§ **ACTION ITEM**
In the material below, the lines between the one holding "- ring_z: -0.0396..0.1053" and the one holding "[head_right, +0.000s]", inclusive, are to be set down word for word. Pictures stay out.

------------------------

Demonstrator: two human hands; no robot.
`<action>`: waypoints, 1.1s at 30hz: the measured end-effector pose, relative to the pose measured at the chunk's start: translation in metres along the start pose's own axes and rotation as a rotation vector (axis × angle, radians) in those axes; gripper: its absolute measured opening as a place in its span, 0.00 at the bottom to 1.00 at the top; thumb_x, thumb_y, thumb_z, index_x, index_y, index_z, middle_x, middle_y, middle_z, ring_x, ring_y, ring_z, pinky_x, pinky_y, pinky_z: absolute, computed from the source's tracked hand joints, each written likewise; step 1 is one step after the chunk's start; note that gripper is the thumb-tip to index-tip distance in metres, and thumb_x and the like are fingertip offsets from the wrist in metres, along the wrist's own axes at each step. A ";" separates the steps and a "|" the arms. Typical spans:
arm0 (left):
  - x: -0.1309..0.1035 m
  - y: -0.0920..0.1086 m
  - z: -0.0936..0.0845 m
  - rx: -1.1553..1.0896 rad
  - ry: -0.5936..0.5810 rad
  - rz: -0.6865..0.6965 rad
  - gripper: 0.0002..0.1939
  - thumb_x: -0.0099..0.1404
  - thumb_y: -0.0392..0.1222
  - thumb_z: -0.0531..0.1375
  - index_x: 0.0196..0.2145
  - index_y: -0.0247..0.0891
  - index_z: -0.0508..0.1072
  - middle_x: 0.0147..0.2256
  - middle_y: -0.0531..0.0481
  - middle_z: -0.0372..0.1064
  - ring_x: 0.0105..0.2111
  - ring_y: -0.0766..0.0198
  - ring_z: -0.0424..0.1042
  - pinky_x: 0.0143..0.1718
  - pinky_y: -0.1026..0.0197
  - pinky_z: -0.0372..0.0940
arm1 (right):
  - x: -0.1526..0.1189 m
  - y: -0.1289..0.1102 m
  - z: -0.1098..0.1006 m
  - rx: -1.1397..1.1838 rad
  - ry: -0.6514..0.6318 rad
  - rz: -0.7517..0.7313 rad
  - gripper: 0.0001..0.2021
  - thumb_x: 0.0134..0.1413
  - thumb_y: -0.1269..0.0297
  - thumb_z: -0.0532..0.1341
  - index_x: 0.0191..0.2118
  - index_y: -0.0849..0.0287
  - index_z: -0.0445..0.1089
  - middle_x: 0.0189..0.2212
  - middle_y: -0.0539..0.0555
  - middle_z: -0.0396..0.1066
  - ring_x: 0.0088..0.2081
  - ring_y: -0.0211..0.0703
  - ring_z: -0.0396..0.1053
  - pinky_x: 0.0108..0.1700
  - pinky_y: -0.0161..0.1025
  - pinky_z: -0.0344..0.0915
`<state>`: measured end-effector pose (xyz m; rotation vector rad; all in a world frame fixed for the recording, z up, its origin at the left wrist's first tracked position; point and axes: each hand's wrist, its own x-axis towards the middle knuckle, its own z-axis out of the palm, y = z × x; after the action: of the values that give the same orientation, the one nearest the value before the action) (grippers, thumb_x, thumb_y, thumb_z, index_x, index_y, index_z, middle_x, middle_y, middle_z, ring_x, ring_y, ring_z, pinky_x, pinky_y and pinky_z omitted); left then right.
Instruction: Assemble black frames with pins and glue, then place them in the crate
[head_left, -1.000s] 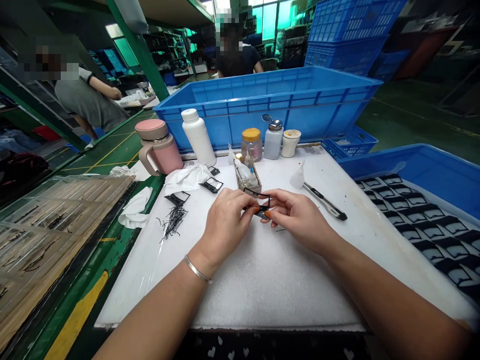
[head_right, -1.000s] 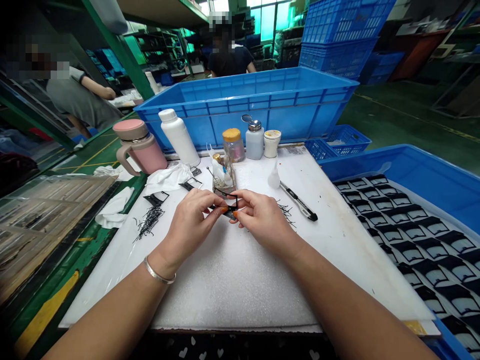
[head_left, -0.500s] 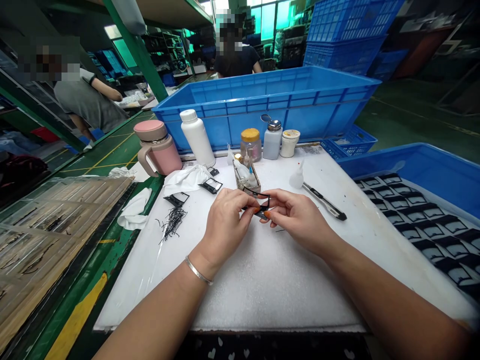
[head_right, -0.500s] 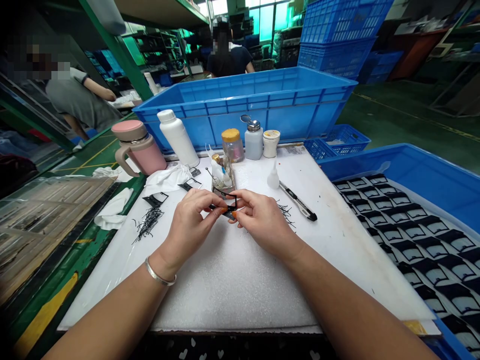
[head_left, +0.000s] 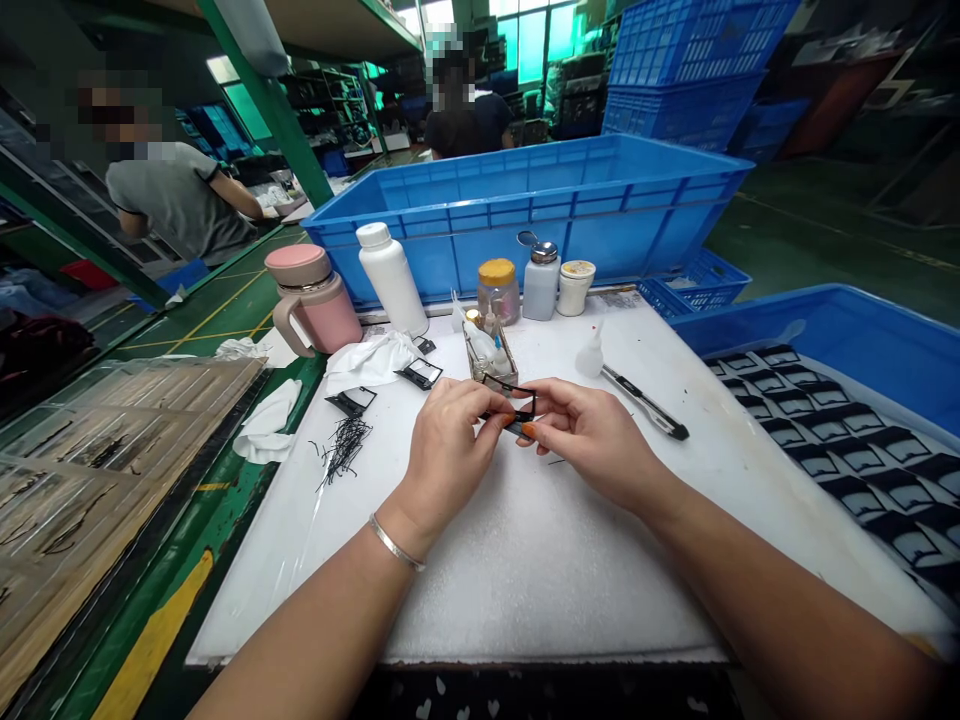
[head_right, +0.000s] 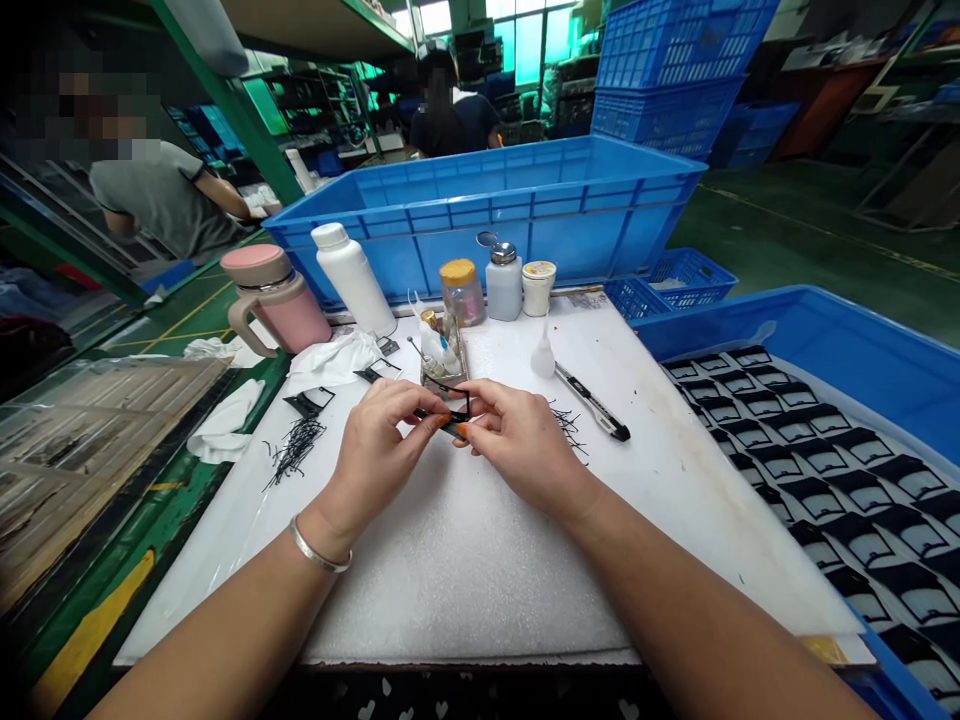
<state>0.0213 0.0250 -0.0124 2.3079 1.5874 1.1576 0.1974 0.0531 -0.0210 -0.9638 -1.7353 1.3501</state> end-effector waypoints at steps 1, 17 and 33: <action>0.000 0.000 0.000 0.000 0.000 0.001 0.05 0.62 0.31 0.62 0.33 0.39 0.73 0.33 0.52 0.73 0.36 0.61 0.67 0.41 0.57 0.59 | 0.000 -0.001 0.000 0.004 0.008 -0.007 0.17 0.54 0.64 0.63 0.50 0.58 0.68 0.35 0.53 0.75 0.33 0.42 0.76 0.30 0.35 0.71; 0.001 -0.001 -0.005 -0.178 0.143 -0.120 0.10 0.60 0.33 0.64 0.39 0.41 0.71 0.42 0.49 0.68 0.44 0.60 0.66 0.35 0.62 0.65 | 0.003 -0.006 -0.002 0.145 0.068 0.017 0.12 0.49 0.68 0.66 0.42 0.62 0.73 0.25 0.50 0.74 0.25 0.36 0.71 0.29 0.33 0.68; 0.005 -0.011 -0.004 -0.697 0.014 -0.437 0.18 0.57 0.38 0.65 0.44 0.37 0.66 0.34 0.49 0.70 0.32 0.65 0.69 0.27 0.67 0.64 | 0.005 -0.005 -0.011 0.354 -0.119 0.199 0.15 0.51 0.62 0.66 0.45 0.59 0.76 0.42 0.58 0.76 0.40 0.44 0.75 0.34 0.32 0.69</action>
<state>0.0118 0.0329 -0.0123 1.4379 1.3041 1.3242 0.2039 0.0613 -0.0134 -0.8843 -1.4428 1.8035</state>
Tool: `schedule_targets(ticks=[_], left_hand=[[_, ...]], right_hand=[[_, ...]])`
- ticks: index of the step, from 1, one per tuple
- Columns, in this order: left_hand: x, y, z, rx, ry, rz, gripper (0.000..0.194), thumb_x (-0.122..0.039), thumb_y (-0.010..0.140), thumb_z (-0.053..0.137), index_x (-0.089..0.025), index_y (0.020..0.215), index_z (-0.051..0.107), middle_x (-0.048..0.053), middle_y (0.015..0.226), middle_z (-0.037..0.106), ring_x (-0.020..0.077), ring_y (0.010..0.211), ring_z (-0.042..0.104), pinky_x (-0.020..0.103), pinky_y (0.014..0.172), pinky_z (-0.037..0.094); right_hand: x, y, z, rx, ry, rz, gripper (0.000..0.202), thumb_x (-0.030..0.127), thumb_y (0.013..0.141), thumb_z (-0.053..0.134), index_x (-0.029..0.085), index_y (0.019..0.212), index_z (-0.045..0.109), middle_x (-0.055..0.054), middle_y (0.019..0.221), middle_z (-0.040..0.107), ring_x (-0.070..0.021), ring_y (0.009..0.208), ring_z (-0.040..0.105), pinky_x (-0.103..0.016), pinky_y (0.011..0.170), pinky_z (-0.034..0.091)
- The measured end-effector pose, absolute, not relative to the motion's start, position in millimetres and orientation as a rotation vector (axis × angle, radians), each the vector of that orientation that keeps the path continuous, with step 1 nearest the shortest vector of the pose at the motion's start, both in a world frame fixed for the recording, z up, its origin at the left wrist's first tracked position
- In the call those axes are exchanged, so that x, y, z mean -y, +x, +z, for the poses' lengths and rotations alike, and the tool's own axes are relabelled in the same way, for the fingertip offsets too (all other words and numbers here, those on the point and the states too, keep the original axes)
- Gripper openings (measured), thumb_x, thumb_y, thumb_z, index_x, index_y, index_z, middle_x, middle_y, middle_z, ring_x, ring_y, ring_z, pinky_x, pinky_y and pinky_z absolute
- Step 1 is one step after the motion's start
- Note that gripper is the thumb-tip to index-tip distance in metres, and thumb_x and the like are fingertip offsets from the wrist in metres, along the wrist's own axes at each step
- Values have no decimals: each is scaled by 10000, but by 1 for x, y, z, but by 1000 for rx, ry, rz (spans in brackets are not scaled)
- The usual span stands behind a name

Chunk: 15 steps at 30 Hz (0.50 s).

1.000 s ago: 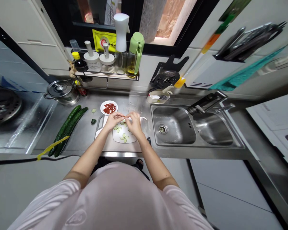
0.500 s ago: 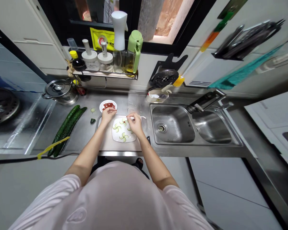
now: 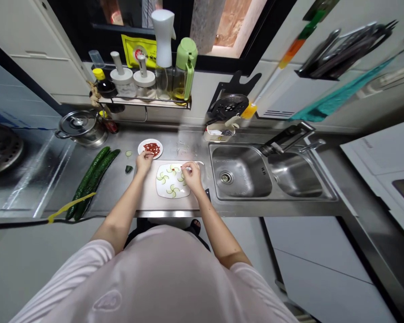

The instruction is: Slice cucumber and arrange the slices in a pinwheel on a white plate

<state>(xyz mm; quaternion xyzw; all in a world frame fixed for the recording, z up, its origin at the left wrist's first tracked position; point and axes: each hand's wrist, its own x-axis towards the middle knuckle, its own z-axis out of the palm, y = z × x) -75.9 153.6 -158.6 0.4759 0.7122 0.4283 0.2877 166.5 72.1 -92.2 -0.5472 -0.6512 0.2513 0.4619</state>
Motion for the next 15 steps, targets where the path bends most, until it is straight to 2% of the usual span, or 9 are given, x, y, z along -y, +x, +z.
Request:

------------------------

§ **ANSWER FOR THE TASK**
  - ring_z: -0.0396..0.1053
  - pinky_x: 0.0108..0.1700
  - pinky_y: -0.0161..0.1025
  - pinky_z: -0.0344..0.0915
`<state>`: measured end-effector pose (xyz m; rotation vector rad; all in a world frame fixed for the recording, z up, its origin at the left wrist's first tracked position; point and axes: each hand's wrist, its own x-axis towards the middle knuckle, its own z-axis out of the palm, y = z × x; after the action: of the values that give the same orientation, the one nearest the value before the action) (grippers, thumb_x, thumb_y, thumb_z, index_x, index_y, index_z, middle_x, middle_y, middle_z, ring_x, ring_y, ring_z, pinky_x, pinky_y and pinky_z omitted); left then right.
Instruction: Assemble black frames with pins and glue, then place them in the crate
[head_left, -1.000s] 
[head_right, -1.000s] 
[head_left, -0.500s] 
[head_right, -0.500s] 
[head_left, +0.000s] 
[head_right, +0.000s] 

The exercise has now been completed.